The coding aspect has always been not very high, so it is not known about Unicode and UTF-8.

Recently accidentally turned to a UTF-8 article, feel the explanation of the very complex, so just thought to write a simple and understandable.

Let's begin by explaining some of the coding schemes that are now commonly used:
1, in China, the most commonly used in the mainland is GBK18030 code, in addition to the gbk,gb2312, the relationship between these several encodings is this.

The earliest encoding were GB2312, including 6,763 Chinese characters and 682 other symbols.

95 revised the code, named GBK1.0, a total of 21,886 symbols were included.

After the introduction of the GBK18030 code, a total of 27,484 Chinese characters, but also included Tibetan, Mongolian, Uighur and other major minority languages, now Windows platform must support GBK18030 coding.

According to the order of GBK18030, GBK and GB2312, 3 encodings are backward compatible, and the same characters are encoded in three coding schemes.

2, Taiwan, Hong Kong and other uses are BIG5 code

3, Japan: Sjis code

Unicode is a language developed by all the countries in the world if we describe all kinds of text coding as dialects of different places.

In this language environment, there will be no more language coding conflicts, under the same screen, can display any language content, this is the greatest advantage of Unicode.

So how is Unicode encoded? actually very simple.

is to encode all the text in the world in 2 bytes. You might ask, 2 bytes can represent up to 65,536 encodings, is it enough?

Most of the Chinese characters in Korea and Japan are spread from China, and the font is exactly the same.

For example: "Wen" word, GBK and sjis are all the same characters, but the code is different.

That way, a unified code like this, 2 bytes is enough to accommodate most of the language in the world.

The scientific name of Unicode is "universal Multiple-octet coded Character Set", referred to as UCS.

Now we are using UCS-2, which is 2 byte encoding, and UCS-4 is developed to prevent the future of 2 bytes from being insufficient.

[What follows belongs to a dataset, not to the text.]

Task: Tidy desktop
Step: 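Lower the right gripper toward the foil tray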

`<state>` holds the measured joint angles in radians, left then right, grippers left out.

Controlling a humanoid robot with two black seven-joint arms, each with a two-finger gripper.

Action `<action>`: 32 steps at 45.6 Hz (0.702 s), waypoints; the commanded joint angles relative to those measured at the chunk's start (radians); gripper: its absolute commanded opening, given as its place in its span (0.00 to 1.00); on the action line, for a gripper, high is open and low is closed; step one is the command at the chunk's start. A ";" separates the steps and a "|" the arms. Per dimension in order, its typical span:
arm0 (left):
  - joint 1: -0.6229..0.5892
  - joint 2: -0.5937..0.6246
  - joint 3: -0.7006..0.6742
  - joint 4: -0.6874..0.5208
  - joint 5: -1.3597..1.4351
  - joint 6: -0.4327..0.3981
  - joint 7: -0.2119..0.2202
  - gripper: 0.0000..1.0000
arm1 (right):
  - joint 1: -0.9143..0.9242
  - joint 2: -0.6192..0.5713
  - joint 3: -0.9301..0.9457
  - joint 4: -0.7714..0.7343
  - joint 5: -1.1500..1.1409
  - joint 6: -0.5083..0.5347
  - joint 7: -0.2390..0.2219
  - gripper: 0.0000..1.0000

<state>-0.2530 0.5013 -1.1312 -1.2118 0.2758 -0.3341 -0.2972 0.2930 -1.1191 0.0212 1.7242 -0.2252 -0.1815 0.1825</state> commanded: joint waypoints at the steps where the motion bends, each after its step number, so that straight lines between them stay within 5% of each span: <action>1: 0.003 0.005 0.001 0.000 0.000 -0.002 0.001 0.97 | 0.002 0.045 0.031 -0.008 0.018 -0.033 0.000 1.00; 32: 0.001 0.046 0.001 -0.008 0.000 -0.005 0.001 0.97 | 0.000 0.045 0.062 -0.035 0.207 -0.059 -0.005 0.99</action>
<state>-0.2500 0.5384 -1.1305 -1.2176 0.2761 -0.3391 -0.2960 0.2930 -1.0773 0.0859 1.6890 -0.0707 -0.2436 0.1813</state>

UCS-2 is also known as the basic multilingual plane.

UCS-2 conversion to UCS-4 is simply preceded by a 2 byte 0.

UCS-4 is primarily used to save auxiliary planes, such as the second auxiliary plane in Unicode 4.0

20000-20fff-21000-21fff-22000-22fff-23000-23fff-24000-24fff-25000-25fff-26000-26fff-27000-27fff-28000-28 Fff-29000-29fff-2a000-2afff-2f000-2ffff

A total of 16 auxiliary planes were added, extending from the original 65,536 encodings to nearly 1 million encodings.

So since the unified coding, how to compatible with the original state of the text encoding it?

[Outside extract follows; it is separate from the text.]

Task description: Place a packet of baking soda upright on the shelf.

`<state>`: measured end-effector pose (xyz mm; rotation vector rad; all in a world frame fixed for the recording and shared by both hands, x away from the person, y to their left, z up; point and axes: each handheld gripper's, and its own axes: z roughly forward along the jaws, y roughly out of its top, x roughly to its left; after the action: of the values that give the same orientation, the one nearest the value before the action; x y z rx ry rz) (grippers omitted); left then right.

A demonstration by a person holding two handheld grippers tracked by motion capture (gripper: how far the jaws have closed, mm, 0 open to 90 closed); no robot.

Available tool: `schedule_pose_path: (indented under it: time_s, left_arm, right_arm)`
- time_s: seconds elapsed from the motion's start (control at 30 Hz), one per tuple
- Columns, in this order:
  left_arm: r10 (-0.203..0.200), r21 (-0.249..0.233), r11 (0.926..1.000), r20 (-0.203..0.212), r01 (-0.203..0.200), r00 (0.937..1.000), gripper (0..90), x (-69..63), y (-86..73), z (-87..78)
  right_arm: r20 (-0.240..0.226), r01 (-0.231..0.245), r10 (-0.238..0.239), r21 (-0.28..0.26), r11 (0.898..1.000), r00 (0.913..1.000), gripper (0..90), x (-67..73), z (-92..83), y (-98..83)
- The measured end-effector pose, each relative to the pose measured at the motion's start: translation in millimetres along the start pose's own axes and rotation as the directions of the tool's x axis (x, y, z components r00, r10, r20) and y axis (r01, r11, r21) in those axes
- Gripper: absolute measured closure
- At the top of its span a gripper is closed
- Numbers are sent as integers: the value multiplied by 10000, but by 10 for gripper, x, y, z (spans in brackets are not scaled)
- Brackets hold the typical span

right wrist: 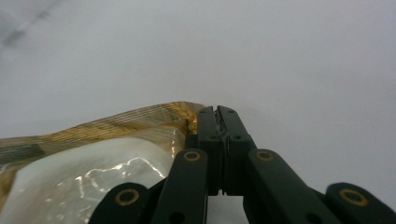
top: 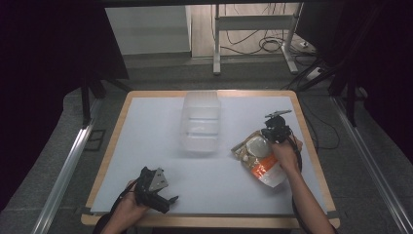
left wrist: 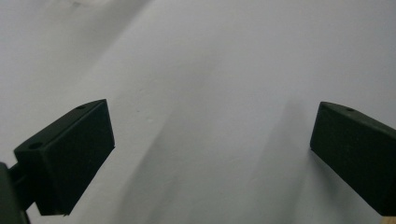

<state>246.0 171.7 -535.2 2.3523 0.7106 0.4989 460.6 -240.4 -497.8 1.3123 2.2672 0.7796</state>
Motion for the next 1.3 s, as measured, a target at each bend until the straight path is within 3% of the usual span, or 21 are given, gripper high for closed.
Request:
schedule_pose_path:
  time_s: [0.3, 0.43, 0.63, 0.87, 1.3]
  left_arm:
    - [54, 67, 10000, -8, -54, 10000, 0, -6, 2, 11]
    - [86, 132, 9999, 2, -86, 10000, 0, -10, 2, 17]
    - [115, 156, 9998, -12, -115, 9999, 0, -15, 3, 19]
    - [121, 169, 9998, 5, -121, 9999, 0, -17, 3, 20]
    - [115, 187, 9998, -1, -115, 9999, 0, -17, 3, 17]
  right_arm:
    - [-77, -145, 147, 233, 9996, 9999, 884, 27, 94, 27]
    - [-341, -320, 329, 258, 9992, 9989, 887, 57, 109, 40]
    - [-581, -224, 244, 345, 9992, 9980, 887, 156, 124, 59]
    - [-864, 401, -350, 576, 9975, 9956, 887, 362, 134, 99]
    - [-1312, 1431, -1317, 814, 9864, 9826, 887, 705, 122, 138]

This time will need codepage.

What is codepage? CodePage is the mapping table between the text encoding and Unicode of each country.

For example, the Simplified Chinese and Unicode mapping table is CP936, click here to view the official mapping table.

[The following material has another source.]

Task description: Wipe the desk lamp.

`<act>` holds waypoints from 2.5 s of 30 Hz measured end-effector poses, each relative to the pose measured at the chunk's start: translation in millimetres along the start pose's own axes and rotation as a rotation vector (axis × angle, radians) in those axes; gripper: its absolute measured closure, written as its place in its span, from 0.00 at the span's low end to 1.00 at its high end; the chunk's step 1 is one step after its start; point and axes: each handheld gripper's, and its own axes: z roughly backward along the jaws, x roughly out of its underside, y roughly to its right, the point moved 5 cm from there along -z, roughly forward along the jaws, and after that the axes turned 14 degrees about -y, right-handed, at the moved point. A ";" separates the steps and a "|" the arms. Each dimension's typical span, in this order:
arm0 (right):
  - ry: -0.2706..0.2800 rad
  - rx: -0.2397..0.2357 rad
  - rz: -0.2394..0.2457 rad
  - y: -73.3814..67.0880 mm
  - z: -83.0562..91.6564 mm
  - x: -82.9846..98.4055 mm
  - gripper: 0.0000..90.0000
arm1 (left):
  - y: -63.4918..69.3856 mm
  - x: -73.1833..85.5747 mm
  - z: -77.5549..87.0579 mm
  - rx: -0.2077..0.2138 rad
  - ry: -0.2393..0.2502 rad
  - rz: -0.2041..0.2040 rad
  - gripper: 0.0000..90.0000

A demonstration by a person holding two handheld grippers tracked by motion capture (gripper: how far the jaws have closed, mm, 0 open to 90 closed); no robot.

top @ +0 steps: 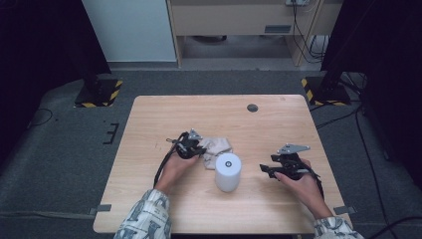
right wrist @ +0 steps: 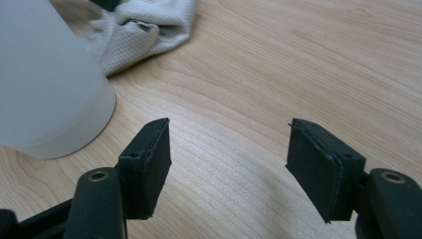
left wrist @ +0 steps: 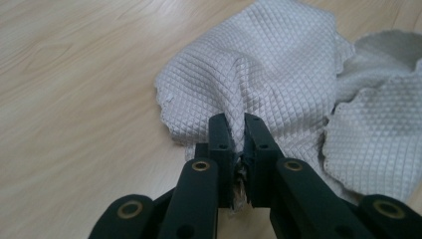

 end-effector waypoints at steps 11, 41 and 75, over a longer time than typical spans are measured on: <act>-0.012 0.006 0.005 -0.7 -2.4 -0.2 0.37 | -24.1 52.0 35.6 -0.058 0.000 0.083 0.82; -0.040 -0.012 0.025 -6.5 -9.0 3.0 0.32 | 15.8 34.9 12.6 -0.004 0.025 0.013 0.20; 0.009 -0.052 0.083 -26.8 -4.2 -5.3 0.31 | 22.7 33.8 72.8 0.074 0.202 0.007 0.95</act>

Here are a few commonly used codepage, the corresponding changes to the above address of the number can be.

codepage=936 Simplified Chinese GBK

codepage=950 Traditional Chinese BIG5

codepage=437 American/Canadian English

codepage=932 Japanese

codepage=949 Han Wen

codepage=866 Russian

codepage=65001 Unicode UFT-8

The last 65001, according to personal understanding, should be just a virtual mapping table, is actually just an algorithm.

Take a line from 936, for example:

0x9993 0X6ABD #CJK Unified Ideograph

The preceding encoding is GBK encoding, followed by Unicode.

Contact Us

The content source of this page is from Internet, which doesn't represent Alibaba Cloud's opinion; products and services mentioned on that page don't have any relationship with Alibaba Cloud. If the content of the page makes you feel confusing, please write us an email, we will handle the problem within 5 days after receiving your email.

If you find any instances of plagiarism from the community, please send an email to: info-contact@alibabacloud.com and provide relevant evidence. A staff member will contact you within 5 working days.

A Free Trial That Lets You Build Big!

Start building with 50+ products and up to 12 months usage for Elastic Compute Service

  • Sales Support

    1 on 1 presale consultation

  • After-Sales Support

    24/7 Technical Support 6 Free Tickets per Quarter Faster Response

  • Alibaba Cloud offers highly flexible support services tailored to meet your exact needs.